GitHub gists provide code formatting and highlighting.

And since DW has moved the open source portion of the project to GitHub, devs would already be using GitHub.

An alternative to Gists would be to look at adding a code formatting library such as http://code.google.com/p/google-code-prettify/ and providing a hook via custom markup.

[swaldman]

I'd be all in favour of adding a tag for pretty code display :-)

[emceeaich]

A code formatting library would achieve most of my aims for this feature. But again, any third party code would need an audit before use.

[zvi]

Oh, I approve of something that would provide code highlighting.

[swaldman]

So, um, would this allow people to run arbitrary scripts embedded in DW pages? Seems like a bad idea in that case, but my web-security-fu is weak so I may be needlessly concerned.

I'd be all for allowing embeds that simply display as text. (or am I being hopelessly naive in making this an easy distinction?)

[emceeaich]

The proposal is limited to allowing embedding of Gists.

It is not intended to allow embedding arbitrary scripts in posts.

Example Gist

[emceeaich]

I've pasted the escaped source from an embed of a GitHub Gist, https://gist.github.com/3290622 below.

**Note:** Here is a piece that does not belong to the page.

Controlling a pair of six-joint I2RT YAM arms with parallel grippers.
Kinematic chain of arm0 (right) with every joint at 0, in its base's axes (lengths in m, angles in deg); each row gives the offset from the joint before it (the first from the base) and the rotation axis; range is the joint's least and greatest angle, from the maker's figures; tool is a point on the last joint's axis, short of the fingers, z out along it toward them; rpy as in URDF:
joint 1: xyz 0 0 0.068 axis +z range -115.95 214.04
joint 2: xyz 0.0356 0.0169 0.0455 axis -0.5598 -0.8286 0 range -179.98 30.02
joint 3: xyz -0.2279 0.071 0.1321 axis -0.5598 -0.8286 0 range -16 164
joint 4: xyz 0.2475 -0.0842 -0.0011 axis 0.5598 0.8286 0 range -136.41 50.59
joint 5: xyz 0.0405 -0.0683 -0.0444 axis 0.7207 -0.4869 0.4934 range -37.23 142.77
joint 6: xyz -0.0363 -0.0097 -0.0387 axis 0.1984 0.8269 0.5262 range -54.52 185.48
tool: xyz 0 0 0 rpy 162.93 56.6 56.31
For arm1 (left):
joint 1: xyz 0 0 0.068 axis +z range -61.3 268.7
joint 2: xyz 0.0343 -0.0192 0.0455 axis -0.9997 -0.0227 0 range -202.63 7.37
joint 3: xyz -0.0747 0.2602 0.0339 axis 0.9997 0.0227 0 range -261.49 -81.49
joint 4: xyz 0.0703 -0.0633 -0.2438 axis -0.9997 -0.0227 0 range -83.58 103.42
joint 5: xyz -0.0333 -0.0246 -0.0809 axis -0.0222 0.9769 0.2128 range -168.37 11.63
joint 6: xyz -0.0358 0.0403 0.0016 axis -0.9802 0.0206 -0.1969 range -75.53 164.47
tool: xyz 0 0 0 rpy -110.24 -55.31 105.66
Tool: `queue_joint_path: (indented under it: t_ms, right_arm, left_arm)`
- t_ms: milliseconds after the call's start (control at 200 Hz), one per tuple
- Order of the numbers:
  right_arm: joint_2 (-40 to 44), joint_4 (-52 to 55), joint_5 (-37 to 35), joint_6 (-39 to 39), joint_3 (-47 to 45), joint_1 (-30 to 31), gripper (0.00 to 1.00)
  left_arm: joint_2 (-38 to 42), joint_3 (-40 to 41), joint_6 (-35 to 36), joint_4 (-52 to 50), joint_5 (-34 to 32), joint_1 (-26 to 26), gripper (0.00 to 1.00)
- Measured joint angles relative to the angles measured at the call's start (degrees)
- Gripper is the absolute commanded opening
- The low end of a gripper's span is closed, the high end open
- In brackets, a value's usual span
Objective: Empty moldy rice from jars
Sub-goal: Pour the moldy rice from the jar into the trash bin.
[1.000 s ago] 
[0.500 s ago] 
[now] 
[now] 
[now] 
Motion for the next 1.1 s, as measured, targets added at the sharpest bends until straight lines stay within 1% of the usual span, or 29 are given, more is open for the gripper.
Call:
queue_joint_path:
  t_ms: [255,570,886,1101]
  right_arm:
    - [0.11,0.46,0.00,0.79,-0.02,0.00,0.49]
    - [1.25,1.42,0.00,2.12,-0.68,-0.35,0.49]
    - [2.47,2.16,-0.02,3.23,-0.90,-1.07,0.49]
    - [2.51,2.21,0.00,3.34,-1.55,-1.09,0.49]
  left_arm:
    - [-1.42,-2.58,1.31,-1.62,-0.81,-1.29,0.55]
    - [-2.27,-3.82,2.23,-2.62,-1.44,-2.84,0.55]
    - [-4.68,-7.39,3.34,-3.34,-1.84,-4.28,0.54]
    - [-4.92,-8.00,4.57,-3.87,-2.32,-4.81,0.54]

The gist itself is the text of a self-executing JavaScript function:

(function foo() {
  var a, b;
  a = b = 1;
})(window);

They are using repeated document.writes to embed the escaped text, and they refer to a stylesheet they write to the document. I'm boggled that they are just adding the link to the CSS instead of finding the document head and adding it there.

document.write('<link rel="stylesheet"
href="https://gist.github.com/stylesheets/gist/embed.css"/>')

document.write('<div id=\"gist-3290622\" class=\"gist\">\n\n      
 <div class=\"gist-file\">\n          <div class=\"gist-data
gist-syntax\">\n              <div
class=\"gist-highlight\"><pre><div class=\'line\'
id=\'LC1\'><span class=\"p\">(<\/span><span
class=\"kd\">function<\/span> <span
class=\"nx\">foo<\/span><span
class=\"p\">()<\/span> <span
class=\"p\">{<\/span><\/div><div class=\'line\'
id=\'LC2\'>  <span class=\"kd\">var<\/span>
<span class=\"nx\">a<\/span><span
class=\"p\">,<\/span> <span
class=\"nx\">b<\/span><span
class=\"p\">;<\/span><\/div><div class=\'line\'
id=\'LC3\'>  <span class=\"nx\">a<\/span>
<span class=\"o\">=<\/span> <span
class=\"nx\">b<\/span> <span class=\"o\">=<\/span>
<span class=\"mi\">1<\/span><span
class=\"p\">;<\/span><\/div><div class=\'line\'
id=\'LC4\'><span class=\"p\">})(<\/span><span
class=\"nb\">window<\/span><span
class=\"p\">);<\/span><\/div><\/pre><\/div>\n
         <\/div>\n\n          <div class=\"gist-meta\">\n   
        <a
href=\"https://gist.github.com/raw/3290622/
05a1d0b7333902a8330802c002c2e129ceff2c48/foo.js\"
style=\"float:right;\">view raw<\/a>\n            <a
href=\"https://gist.github.com/3290622#file_foo.js\"
style=\"float:right;margin-right:10px;color:#666\">foo.js<\/a>\
n            <a href=\"https://gist.github.com/3290622\">This
Gist<\/a> brought to you by <a
href=\"http://github.com\">GitHub<\/a>.\n         
<\/div>\n        <\/div>\n<\/div>\n')

[alexbayleaf]

I voted "should be implemented as-is". At first I had no opinion, but then on reading the comments and remembering that DW development is switching to Github, it made much more sense to have this kind of integration. I wouldn't mind a code markup thingy either, mind you, but gist embedding seems easier.

[kindnesstheorist]

I think "rejectd" should be "rejected" in the tags.